New Yorkers love their weekend getaways: the Poconos, the Jersey Shore, the Catskills, etc. Yet New Yorkers might not think this is a great time to take a weekend trip; most of the leaves upstate have fallen, apple picking season is over, it’s starting to get cold, but there isn’t any snow for skiing yet. But with Halloween just around the corner, a weekend ghost tour could be fun! Here are some haunted places outside of New York that could make for a great day or weekend trip:
Amityville Horror House (Amityville, NY): Whether or not the events described in the “Amityville Horror” book or the 17 films it spawned actually occurred, this Dutch Colonial-style home does hold some dark secrets inside its walls. In the early 70s, before the events of the book occurred, a young man murdered his parents and four siblings in the house. The next family to purchase the house fled after 28 days, claiming that they were harassed by evil spirits, although no subsequent owners have reported anything unusual. You can’t enter the house, but you can drive by, or maybe buy it (it was recently put on the market).
Letchworth Village (Thiels, NY): The little hamlet of Thiels is home to Letchworth Village, which previously served as an insane asylum. Like many historic insane asylums, Letchworth gained a reputation for mistreatment, and the ghosts of patients are said to still haunt the grounds. Although the buildings are off-limits to the public, trespassers have reported such phenomena as weird sounds and moving objects.

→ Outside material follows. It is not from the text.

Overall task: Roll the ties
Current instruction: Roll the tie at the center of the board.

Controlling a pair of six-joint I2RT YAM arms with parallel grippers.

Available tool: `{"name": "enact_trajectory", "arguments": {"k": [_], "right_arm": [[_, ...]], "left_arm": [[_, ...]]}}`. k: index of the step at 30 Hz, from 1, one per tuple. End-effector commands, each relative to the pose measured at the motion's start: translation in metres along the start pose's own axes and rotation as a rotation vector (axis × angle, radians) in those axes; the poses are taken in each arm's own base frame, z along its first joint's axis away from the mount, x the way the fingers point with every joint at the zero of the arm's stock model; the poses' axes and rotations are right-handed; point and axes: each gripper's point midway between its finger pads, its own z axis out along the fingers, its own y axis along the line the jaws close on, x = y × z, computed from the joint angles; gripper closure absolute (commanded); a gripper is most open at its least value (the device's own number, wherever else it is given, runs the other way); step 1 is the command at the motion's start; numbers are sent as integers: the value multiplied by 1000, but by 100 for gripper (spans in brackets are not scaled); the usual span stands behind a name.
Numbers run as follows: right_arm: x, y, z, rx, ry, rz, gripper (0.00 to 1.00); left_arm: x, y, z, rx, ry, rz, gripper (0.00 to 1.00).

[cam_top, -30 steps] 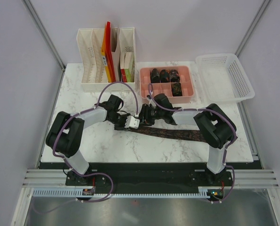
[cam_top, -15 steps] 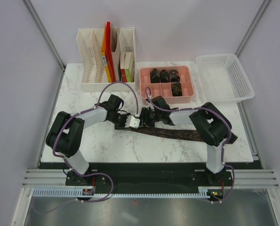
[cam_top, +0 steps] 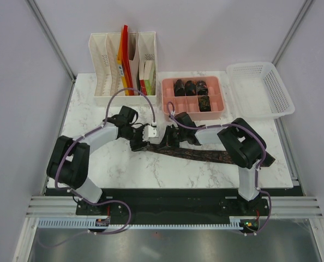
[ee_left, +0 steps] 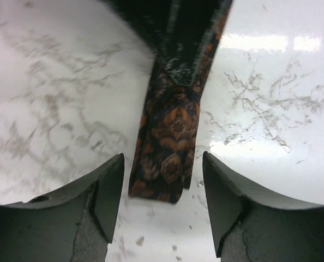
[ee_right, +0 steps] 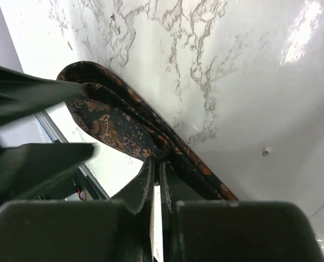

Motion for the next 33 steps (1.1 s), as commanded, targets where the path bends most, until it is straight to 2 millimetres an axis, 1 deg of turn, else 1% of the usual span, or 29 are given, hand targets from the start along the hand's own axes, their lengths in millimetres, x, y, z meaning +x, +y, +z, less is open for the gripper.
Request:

The Spy House (Port Monmouth, NJ): As one of the oldest houses in New Jersey (built around 1663), the “Spy House”, named after a previous owner who served as an American spy in the American Revolution, has had plenty of time to accrue ghosts. Hailed “the most haunted house in America”, it once boasted 22 active ghosts, including a woman dressed in white, a bearded sea captain and a small boy. It was previously open to the public for tours, but those have since stopped, fueling the suspicion that officials were trying to cover up the paranormal presence within the house’s walls.
Union Cemetery (Easton, CT): This ancient cemetery, featuring graves from as far back as the 17th century, is said to be one of the most haunted places in Connecticut. According to legend, a ghostly figure with long black hair wearing a white gown, known as “the White Lady”, haunts the grounds, floating among the gravestones and scaring drivers by appearing in the middle of Route 59.
Shades of Death Road (Allamuchy, NJ): Nobody knows how Shades of Death Road got its grisly name, but whatever happened, it’s known as the site for all sorts of paranormal activity. The road has hosted all sorts of grisly events over the years, such as an outbreak of malaria, car accidents, gruesome murders and brutal highway robberies. Ghosts and other supernatural phenomena have been reported at various points along the road.
Warrens’ Occult Museum (Monroe, CT): Ed and Lorraine Warren were a couple who worked as a team of paranormal investigators for over 50 years. They claimed to have investigated over 10,000 cases during their career, including Amityville, and their work has inspired such films as “The Conjuring” franchise, “Annabelle” and “The Haunting in Connecticut”. Their home in Monroe serves as the “Occult Museum”, where they keep various haunted objects that they’ve confiscated over the years, including the infamous Annabelle doll. It boasts the “largest array of haunted artifacts and items that have been used in occult practices throughout the world”.
Forest Park Cemetery (Brunswick, NY): Not for the faint of heart, this cemetery features inexplicable “cold spots”, where the temperature drops dramatically. Apart from a general feeling of creepiness, visitors to the Forest Park Cemetery have reported glowing orbs and headless statues that bleed from the neck.